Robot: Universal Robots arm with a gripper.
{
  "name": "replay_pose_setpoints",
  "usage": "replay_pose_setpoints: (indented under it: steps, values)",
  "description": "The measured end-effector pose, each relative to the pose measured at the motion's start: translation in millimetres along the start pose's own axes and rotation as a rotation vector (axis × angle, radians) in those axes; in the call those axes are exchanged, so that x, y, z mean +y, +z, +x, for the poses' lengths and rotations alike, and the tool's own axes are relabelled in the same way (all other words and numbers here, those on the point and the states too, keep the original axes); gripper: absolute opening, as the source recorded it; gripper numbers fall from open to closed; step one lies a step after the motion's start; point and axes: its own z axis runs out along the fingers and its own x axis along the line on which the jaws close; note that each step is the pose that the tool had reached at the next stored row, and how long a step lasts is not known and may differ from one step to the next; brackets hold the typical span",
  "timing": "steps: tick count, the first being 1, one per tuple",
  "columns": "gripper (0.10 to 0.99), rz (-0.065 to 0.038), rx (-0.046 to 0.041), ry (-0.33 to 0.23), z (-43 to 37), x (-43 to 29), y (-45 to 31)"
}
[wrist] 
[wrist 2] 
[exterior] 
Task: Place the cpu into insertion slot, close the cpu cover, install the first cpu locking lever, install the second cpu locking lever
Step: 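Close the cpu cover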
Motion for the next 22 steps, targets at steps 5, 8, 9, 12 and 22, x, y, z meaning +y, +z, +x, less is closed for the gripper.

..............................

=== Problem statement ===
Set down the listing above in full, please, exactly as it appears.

=== Answer box ===
Robot: Universal Robots arm with a gripper.
{
  "name": "replay_pose_setpoints",
  "usage": "replay_pose_setpoints: (indented under it: steps, values)",
  "description": "The measured end-effector pose, each relative to the pose measured at the motion's start: translation in millimetres along the start pose's own axes and rotation as a rotation vector (axis × angle, radians) in those axes; in the call those axes are exchanged, so that x, y, z mean +y, +z, +x, for the poses' lengths and rotations alike, and the tool's own axes are relabelled in the same way (all other words and numbers here, those on the point and the states too, keep the original axes); gripper: absolute opening, as the source recorded it; gripper numbers fall from open to closed; step one lies a step after the motion's start; point and axes: its own z axis runs out along the fingers and its own x axis along the line on which the jaws close; note that each step is the pose that the tool had reached at the next stored row, and how long a step lasts is not known and may differ from one step to the next; brackets hold the typical span",
  "timing": "steps: tick count, the first being 1, one per tuple",
  "columns": "gripper (0.10 to 0.99), rz (-0.065 to 0.038), rx (-0.046 to 0.041), ry (-0.33 to 0.23), z (-43 to 37), x (-43 to 29), y (-45 to 31)"
}
[wrist] 
[wrist 2] 
[exterior] 
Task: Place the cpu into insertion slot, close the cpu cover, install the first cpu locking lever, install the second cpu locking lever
Step: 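Close the cpu cover
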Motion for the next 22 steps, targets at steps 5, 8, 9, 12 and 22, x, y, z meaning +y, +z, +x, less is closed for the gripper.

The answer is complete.